Effects of BC concentrations on fibrinogen and sediment rate, and a suggestive effect on C-reactive protein were consistently seen with a 4 week moving average, while no effect was seen for WBC count. The relative change for 1 SD change in the concentration level to this pollutant for fibrinogen was 1.78% (95% CI = 0.19–3.36%). For C-reactive protein, a marginally precise association was seen (5.41%; 95% CI = –1.00 to 11.81%), whereas a statistically important association was seen for sediment rate (21.65% increase; 95% CI = 1.48–41.82%).
High concentrations of PM2.5 4 weeks prior showed a suggestive positive association with fibrinogen levels (1.14% increase; 95% CI = –0.60 to 2.88%) and a positive association with sediment rate (24.93% increase; 95% CI = 0.68–49.18%).
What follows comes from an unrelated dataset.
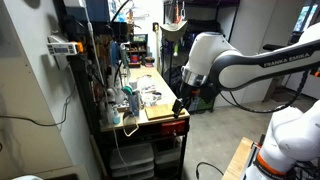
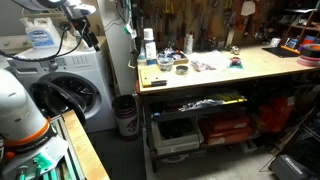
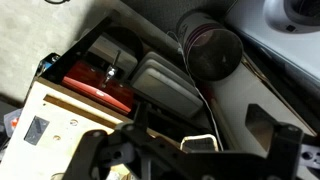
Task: Pick up the green and white brush and put it on the brown object on the table
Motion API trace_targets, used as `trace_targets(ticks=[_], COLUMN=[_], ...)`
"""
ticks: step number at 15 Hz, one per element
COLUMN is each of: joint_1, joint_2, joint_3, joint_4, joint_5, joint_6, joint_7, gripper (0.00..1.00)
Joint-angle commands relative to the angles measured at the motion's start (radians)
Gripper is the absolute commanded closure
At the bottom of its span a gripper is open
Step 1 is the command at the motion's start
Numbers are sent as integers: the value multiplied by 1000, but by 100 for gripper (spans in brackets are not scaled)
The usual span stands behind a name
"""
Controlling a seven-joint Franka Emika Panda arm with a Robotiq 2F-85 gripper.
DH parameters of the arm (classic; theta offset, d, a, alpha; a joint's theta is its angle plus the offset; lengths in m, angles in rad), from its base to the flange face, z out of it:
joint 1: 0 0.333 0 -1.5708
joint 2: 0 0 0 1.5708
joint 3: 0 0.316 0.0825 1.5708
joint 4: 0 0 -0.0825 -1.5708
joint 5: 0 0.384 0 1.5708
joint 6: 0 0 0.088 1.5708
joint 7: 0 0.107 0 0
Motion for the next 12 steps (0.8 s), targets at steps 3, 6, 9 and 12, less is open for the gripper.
trace_targets(ticks=[3,6,9,12], joint_1=[10,-34,-58,-97], joint_2=[5,41,104,187], joint_3=[-9,23,55,102], joint_4=[2,37,91,146], joint_5=[-8,-67,-167,-270], joint_6=[-2,98,297,490], joint_7=[6,39,17,38], gripper=[0,0,0,0])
No statistically precise associations were found between concentrations and any of the inflammatory outcomes. However, suggestive evidence was seen for an association with fibrinogen (1.12%; 95% CI = –0.52 to 2.77%) and C-reactive protein (5.29%; 95% CI = –1.91 to 12.49%) for concentrations 4 weeks prior.
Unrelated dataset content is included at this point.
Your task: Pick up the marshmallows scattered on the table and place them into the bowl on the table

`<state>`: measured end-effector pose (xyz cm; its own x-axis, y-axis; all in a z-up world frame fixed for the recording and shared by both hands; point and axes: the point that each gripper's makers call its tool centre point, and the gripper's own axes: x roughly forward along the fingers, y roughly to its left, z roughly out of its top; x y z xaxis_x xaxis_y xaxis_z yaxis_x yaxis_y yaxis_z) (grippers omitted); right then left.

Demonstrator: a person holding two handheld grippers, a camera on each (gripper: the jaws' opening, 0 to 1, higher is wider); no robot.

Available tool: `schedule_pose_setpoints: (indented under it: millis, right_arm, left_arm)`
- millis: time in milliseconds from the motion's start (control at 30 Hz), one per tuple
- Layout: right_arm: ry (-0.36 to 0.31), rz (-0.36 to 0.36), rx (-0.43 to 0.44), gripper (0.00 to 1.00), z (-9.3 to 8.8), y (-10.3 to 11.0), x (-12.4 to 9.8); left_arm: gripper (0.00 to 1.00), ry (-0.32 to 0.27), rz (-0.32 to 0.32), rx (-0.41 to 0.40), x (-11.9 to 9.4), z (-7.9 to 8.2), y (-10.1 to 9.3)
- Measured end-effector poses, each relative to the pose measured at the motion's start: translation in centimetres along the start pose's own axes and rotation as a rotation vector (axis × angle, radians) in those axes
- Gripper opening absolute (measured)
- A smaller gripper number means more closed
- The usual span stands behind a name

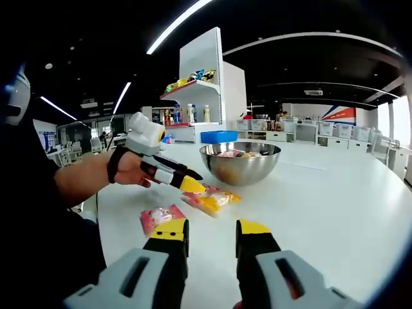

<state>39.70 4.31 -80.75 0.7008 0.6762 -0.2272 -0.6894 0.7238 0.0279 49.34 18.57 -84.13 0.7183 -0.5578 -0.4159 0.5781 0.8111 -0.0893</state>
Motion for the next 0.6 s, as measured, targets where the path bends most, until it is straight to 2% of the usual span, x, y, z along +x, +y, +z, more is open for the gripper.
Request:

The use of non-parametric models with spline terms for age, BMI, and season, control for weather, or the presence of other pollutants in the model did not change the effects of exposure on inflammatory markers. We found no confounding of the marker–pollutant associations by use of anti-hypertensive or cardiac medications, the presence of hypertension, smoking, alcohol drinking (yes/no), or fasting glucose levels.
Effect modification
Although no statistically important difference was found for any category of effect modifiers, there was suggestion that older age (78 years or older) increased the effect of PN concentrations on fibrinogen and C-reactive protein levels (Table 4). Almost all the effect of BC on sediment rate was seen in the younger group.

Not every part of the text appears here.